Monthly Archives: February 2013

“Race for the Cure” “Until We Find a Cure” The disease is so ubiquitous, no one one even bothers to name it anymore. When I was younger, I believed there might be a cure. At one point, I even believed I might discover the cure.

But that was before I came to appreciate that it was not one disease in need of a cure, but hundreds, or taken to the extreme point of view, that every incidence was as unique as a snowflake, at least from a genetic point of view. That was before this disease reached its current incidence of affecting 1-in-3 women and 1-in-2 men. I believed in a cure before cancer killed my father. After that, I believed that the problem of cancer was too big, too complex for anyone to cure.

Ten years later, I still hold to that belief. The more I learn about cancer biology, the more daunting the problem becomes. But recently, especially as I view cancer biology through the eyes of my students, I have hope. Cancer may be too big a problem for any ONE person to solve. Indeed cancer has proven too much for a host of scientists and clinicians spending millions upon millions of dollars in research. But what if we opened up the problem of cancer to EVERYBODY who wanted to contribute? For a number of unrelated and somewhat anecdotal reasons, I am hopeful this strategy might work:

1. Jack Andraka – Several of my students have been blogging about Jack Andraka. Caitlyn’s post is the most recent. Jack is a 15-year-old who has developed a rapid, sensitive and super-cheap (3 cents!) early detection test for pancreatic cancer. Jack was inspired when he lost a close family friend to this disease. He conducted his research on the Internet, initially with simple Google searches. And after contacting 200 ‘real’ scientists, he found one, a professor at Johns Hopkins, who let Jack into his lab to test his ideas.
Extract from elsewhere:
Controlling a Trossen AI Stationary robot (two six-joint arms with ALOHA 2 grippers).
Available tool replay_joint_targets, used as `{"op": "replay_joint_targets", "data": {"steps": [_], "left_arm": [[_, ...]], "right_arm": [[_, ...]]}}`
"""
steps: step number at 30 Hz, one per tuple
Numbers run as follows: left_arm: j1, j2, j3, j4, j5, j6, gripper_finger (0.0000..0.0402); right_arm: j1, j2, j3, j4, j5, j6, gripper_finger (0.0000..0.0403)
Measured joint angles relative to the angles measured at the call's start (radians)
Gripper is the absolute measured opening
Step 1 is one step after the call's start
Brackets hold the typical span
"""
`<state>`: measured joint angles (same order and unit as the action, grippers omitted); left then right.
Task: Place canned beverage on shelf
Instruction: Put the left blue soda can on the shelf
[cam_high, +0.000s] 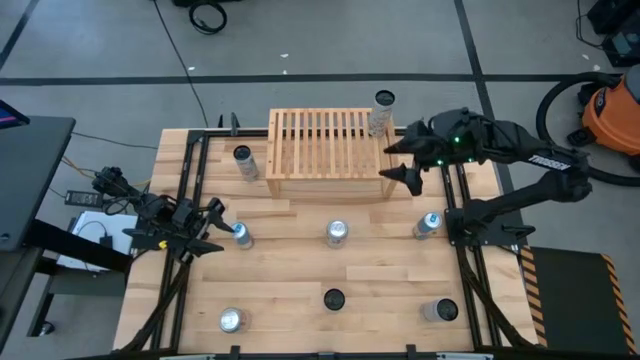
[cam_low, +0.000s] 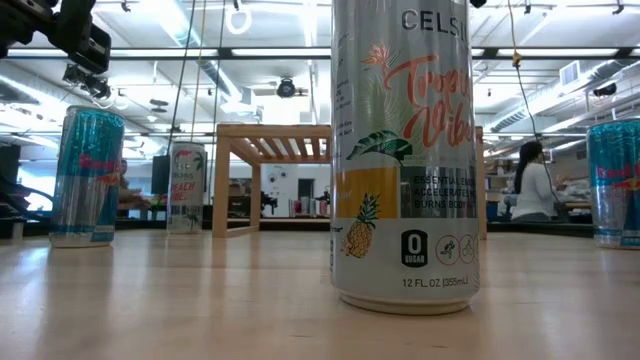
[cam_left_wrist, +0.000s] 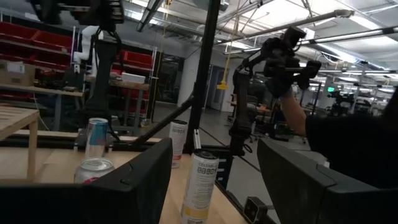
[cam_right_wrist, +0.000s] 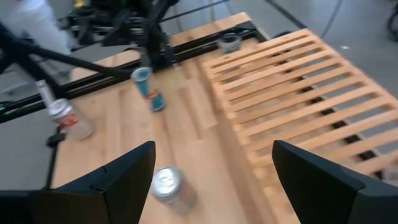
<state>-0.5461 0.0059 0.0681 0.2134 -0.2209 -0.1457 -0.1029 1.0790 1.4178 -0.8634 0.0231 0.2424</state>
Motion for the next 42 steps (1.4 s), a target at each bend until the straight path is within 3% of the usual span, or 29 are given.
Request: {"op": "replay_joint_targets", "data": {"steps": [5,17,26,42], "left_arm": [[0.0,0.0,0.0,0.0,-0.028,0.001,0.0243],[0.0,0.0,0.0,0.009,-0.29,0.003,0.0243],[0.0,0.0,0.0,0.005,-0.247,0.136,0.0243],[0.0,0.0,0.0,-0.003,-0.246,0.142,0.0243]], "right_arm": [[0.099,0.005,0.0,0.007,0.066,0.032,0.0332],[0.257,0.124,0.0,0.155,0.306,0.1,0.0332],[0.314,0.23,0.0,0.27,0.358,0.155,0.0332],[0.363,0.245,0.0,0.331,0.38,0.159,0.0332]]}}
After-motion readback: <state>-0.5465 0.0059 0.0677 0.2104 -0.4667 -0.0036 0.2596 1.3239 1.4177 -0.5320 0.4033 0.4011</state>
How many other Jack Andraka’s might be out there?

2. Foldit – The Foldit story is well known now. To whom does science turn  to solve the protein folding problems that elude the world’s leading structural biologists? To gamers, of course. Scientists had been unable to solve the structure of the HIV protease, a key target for AIDS prevention and treatment, for decades. Players of Foldit, a free Internet game, discovered the protease structure in just three months.

3. Naked mole rats – Naked mole rats never get cancer. Never ever. Their near relative, the garden variety rat, has a 70% lifetime incidence of cancer if something else doesn’t kill it first. The National Cancer Institute doles out the majority of its funding to support research on just a handful or so of ‘model organisms’ for cancer. Rats, mice, fruit flies, brewer’s yeast. While these organisms span quite a phylogenetic range, they do not begin to represent the diversity of species that might offer insight into this disease. Bolker and Raff made this point  eloquently years ago (Bolker and Raff, 1997, J. NIH Res. 9:35-39) as a backlash to a bold assertion that zebrafish need be the only model organism for vertebrate development. What are we missing by not investigating cancer, or the lack thereof, in as many organisms as possible?
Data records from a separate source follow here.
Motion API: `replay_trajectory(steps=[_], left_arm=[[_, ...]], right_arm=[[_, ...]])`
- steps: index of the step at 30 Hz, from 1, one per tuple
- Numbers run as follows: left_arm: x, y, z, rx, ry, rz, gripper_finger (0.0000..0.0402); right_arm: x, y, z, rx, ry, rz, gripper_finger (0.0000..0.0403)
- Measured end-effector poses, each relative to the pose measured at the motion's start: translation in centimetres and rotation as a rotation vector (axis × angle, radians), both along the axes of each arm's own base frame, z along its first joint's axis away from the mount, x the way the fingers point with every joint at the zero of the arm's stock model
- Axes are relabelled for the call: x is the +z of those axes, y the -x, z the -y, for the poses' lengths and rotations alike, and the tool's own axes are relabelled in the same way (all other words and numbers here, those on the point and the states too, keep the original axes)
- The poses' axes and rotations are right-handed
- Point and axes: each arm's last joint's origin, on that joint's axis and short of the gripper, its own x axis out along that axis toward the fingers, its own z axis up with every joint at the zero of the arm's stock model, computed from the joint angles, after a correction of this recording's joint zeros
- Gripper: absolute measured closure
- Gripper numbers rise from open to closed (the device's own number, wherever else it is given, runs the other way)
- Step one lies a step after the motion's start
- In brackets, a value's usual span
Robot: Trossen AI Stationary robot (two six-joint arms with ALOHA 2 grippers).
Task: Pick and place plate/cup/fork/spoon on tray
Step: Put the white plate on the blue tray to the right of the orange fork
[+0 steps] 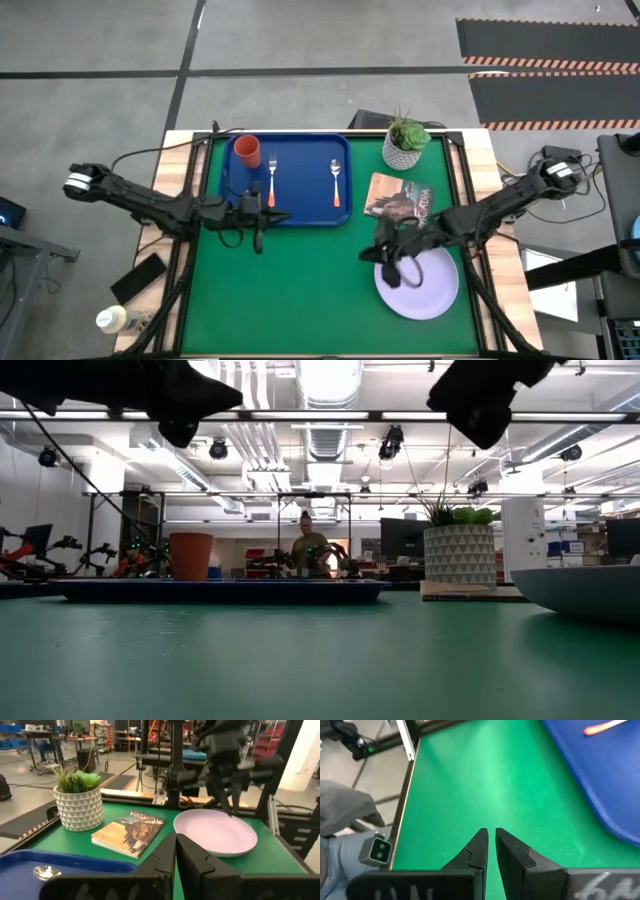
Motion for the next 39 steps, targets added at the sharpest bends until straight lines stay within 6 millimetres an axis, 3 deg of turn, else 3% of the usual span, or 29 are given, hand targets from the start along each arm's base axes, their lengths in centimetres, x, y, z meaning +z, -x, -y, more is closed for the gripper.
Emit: replay_trajectory(steps=[9, 16, 21, 26, 33, 39], left_arm=[[0.3, 0.5, 0.0, -0.010, 0.059, 0.034, 0.0401], [0.2, 0.4, 0.0, -0.016, 0.060, 0.028, 0.0401], [0.2, 0.4, 0.0, -0.016, 0.058, 0.030, 0.0401], [0.2, 0.4, 0.0, -0.017, 0.058, 0.031, 0.0401], [0.2, 0.4, 0.0, -0.017, 0.058, 0.029, 0.0401], [0.2, 0.4, 0.0, -0.017, 0.057, 0.029, 0.0401]], right_arm=[[-0.4, -3.3, -2.0, -0.142, 0.032, -0.478, 0.0375], [-2.2, -4.9, -3.1, -0.226, 0.022, -0.780, 0.0374], [-3.9, -6.2, -4.3, -0.201, -0.040, -0.867, 0.0355], [-5.2, -6.8, -4.7, -0.198, -0.040, -0.915, 0.0306], [-5.2, -6.7, -4.7, -0.227, -0.041, -0.953, 0.0234], [-5.4, -6.4, -5.2, -0.288, -0.065, -0.962, 0.0208]])
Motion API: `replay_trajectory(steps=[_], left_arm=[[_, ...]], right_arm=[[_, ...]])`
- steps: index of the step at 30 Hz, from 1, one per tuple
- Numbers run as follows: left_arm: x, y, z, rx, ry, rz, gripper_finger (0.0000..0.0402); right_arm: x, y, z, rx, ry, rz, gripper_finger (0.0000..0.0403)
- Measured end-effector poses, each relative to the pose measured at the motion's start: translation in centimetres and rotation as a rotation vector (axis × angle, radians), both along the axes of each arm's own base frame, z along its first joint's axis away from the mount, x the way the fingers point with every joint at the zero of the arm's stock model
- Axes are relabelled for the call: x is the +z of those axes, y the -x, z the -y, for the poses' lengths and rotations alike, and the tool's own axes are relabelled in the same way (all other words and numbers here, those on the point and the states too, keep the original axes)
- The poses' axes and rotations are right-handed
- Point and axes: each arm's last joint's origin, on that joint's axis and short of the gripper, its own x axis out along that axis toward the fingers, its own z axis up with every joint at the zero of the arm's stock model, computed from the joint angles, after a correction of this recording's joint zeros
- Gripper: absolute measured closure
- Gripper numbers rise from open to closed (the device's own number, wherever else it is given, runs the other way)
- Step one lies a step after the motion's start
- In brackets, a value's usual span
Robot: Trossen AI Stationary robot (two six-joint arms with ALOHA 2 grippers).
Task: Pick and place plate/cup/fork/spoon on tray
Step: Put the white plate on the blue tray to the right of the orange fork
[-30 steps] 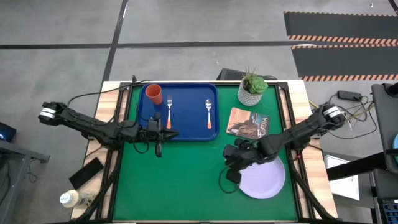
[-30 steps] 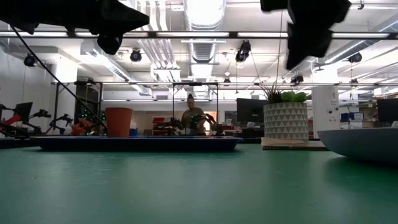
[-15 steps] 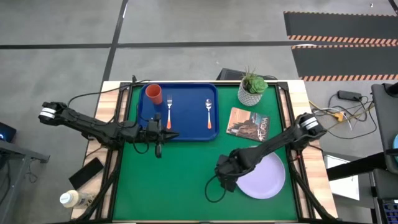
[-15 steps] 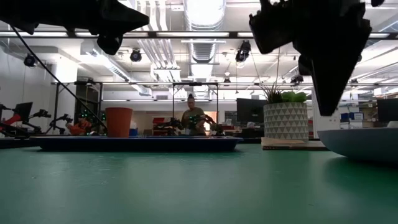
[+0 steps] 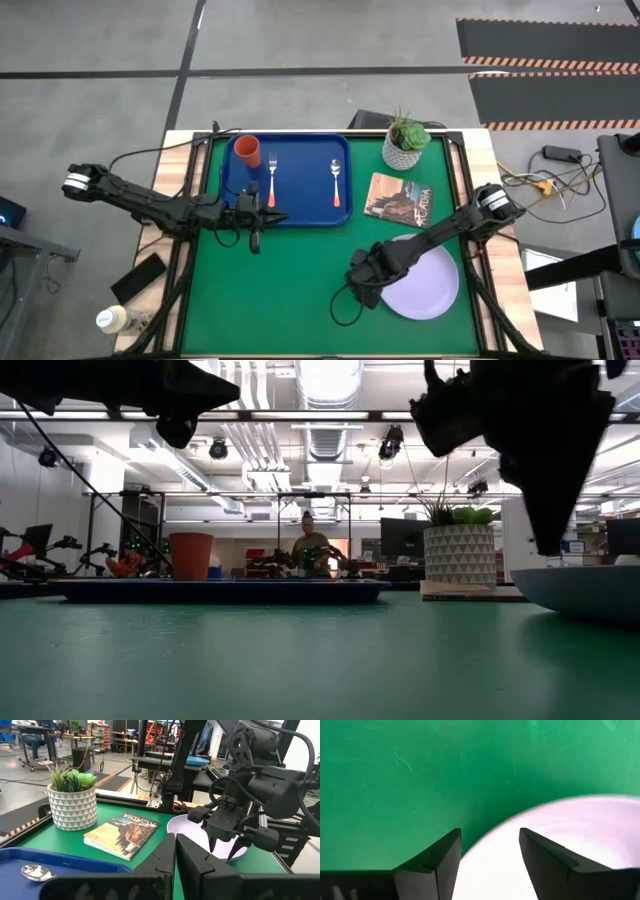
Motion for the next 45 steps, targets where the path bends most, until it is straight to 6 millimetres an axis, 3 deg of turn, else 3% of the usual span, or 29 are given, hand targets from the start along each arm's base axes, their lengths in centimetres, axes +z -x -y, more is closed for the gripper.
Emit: replay_trajectory(steps=[15, 22, 32, 45], left_arm=[[0.0, 0.0, 0.0, 0.000, 0.000, 0.000, 0.0402], [0.0, 0.0, 0.0, 0.000, 0.000, 0.000, 0.0402], [0.0, 0.0, 0.0, 0.000, 0.000, 0.000, 0.0402], [0.0, 0.0, 0.0, 0.000, -0.001, 0.000, 0.0402]], right_arm=[[-4.3, 0.3, -1.8, -0.139, 0.036, -0.136, 0.0230], [-5.2, 0.0, -2.1, -0.128, 0.018, -0.170, 0.0280], [-3.2, 0.5, -1.8, -0.123, 0.000, -0.140, 0.0380], [1.6, 2.1, -1.3, -0.078, 0.059, -0.205, 0.0393]])
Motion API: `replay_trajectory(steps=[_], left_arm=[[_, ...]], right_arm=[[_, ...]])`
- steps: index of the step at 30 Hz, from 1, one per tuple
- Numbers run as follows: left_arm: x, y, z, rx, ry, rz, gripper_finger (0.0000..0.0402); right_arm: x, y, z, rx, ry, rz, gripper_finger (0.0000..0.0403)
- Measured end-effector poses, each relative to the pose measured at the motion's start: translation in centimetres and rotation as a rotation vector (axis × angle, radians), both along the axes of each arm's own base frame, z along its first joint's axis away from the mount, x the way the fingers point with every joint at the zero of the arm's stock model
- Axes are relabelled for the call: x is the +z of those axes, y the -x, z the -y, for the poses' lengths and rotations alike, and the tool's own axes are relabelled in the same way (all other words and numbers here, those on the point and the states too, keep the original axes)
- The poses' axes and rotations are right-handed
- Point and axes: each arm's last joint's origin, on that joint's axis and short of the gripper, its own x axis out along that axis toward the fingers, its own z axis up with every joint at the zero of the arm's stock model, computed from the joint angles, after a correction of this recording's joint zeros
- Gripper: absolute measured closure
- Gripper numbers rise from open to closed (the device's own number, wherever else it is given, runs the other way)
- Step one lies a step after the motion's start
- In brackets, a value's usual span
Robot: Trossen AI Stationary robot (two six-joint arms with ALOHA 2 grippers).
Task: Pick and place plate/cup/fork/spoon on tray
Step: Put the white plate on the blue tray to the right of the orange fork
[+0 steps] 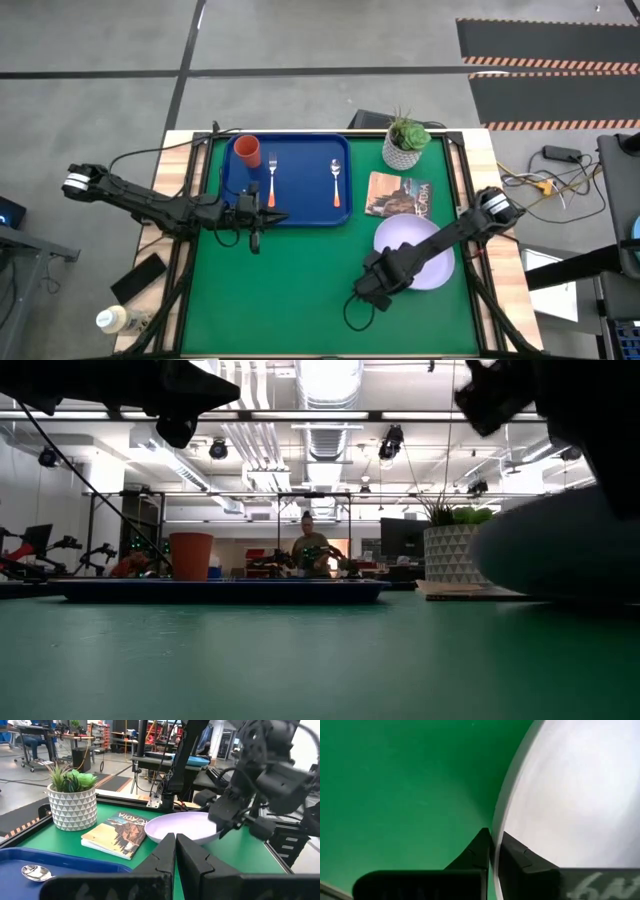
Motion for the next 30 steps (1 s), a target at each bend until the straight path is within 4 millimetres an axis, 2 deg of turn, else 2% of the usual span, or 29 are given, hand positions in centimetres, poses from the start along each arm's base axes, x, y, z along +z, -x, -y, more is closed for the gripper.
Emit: replay_trajectory(steps=[5, 10, 16, 23, 26, 30], left_arm=[[0.0, 0.0, 0.0, 0.001, 0.000, 0.000, 0.0402], [0.0, 0.0, 0.0, 0.000, -0.001, -0.001, 0.0402], [0.0, 0.0, 0.0, 0.000, 0.000, 0.000, 0.0402], [0.0, 0.0, 0.0, 0.001, 0.000, 0.000, 0.0402], [0.1, 0.0, 0.0, 0.001, 0.001, 0.006, 0.0402], [0.2, 0.0, 0.0, 0.001, 0.003, 0.015, 0.0402]], right_arm=[[2.9, -1.0, -0.7, 0.047, -0.008, 0.089, 0.0393], [6.1, -2.0, -1.0, 0.128, 0.078, 0.242, 0.0393], [8.6, -2.8, -1.0, 0.313, 0.215, 0.394, 0.0393], [9.7, -4.6, -0.6, 0.553, 0.308, 0.537, 0.0393], [9.5, -5.8, 0.2, 0.609, 0.321, 0.584, 0.0392], [8.6, -7.2, 1.7, 0.686, 0.351, 0.556, 0.0392]])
I suspect that many scientists would argue that there just aren’t enough of us to go around. We can’t study everything.  I get it. As a developmental cell biologist, I spent well over a decade investigating the first five hours of life in a single species of frog. So what if we deputized a few thousand – maybe a few million – other people to help us out? So what if they don’t have PhDs? Jack Andraka doesn’t have a PhD. I’m not even sure he can drive a car yet.

What if cancer, which is already everybody’s problem, became everybody’s problem to solve? What if in addition to asking everyone to open their hearts and their wallets, we asked them to open their minds? What if?

Here’s a post that will double for my Cancer Biology class blog and for my personal blog. How’s that for efficient?

Teaching cancer biology is a love/hate situation for me. Love the students. Hate cancer. Love the cells, the molecules, the signaling pathways, the microscopy. Hate cancer. Love how engaged my students are becoming with the material and how hard they are working. Hate, hate, hate cancer!

One of the first pieces of information that I share with my students is the lifetime probability of getting cancer. In the US, it’s 1 in 3 for women and 1 in 2 for men. Those are staggering, haunting statistics. When I taught graduate cancer biology almost a decade ago, the focus of discussion was treatment, and while that is still a significant part of the current course, science, society and my students have noticeable shifted attention to the topic of prevention.

Given today’s lifestyles, it might be more efficient to talk about what doesn’t cause cancer. Avoiding carcinogens seems almost impossible. This morning while I was fighting obesity, which shows a strong correlation with cancer, by running hill repeats my neighbor was warming up his car for 30 minutes in his driveway located at the top of the hill!!! I might as well have rewarded myself with a Marlboro after every lap.

Sometimes it’s hard to sort out the facts from the urban legends with respect to carcinogens. I often rely as much on my ‘mom intuition’ as much I do on my PhD in cell, molecular and developmental biology. And I think most moms would agree that anything that does this to your kid’s tongue – and face – and hands….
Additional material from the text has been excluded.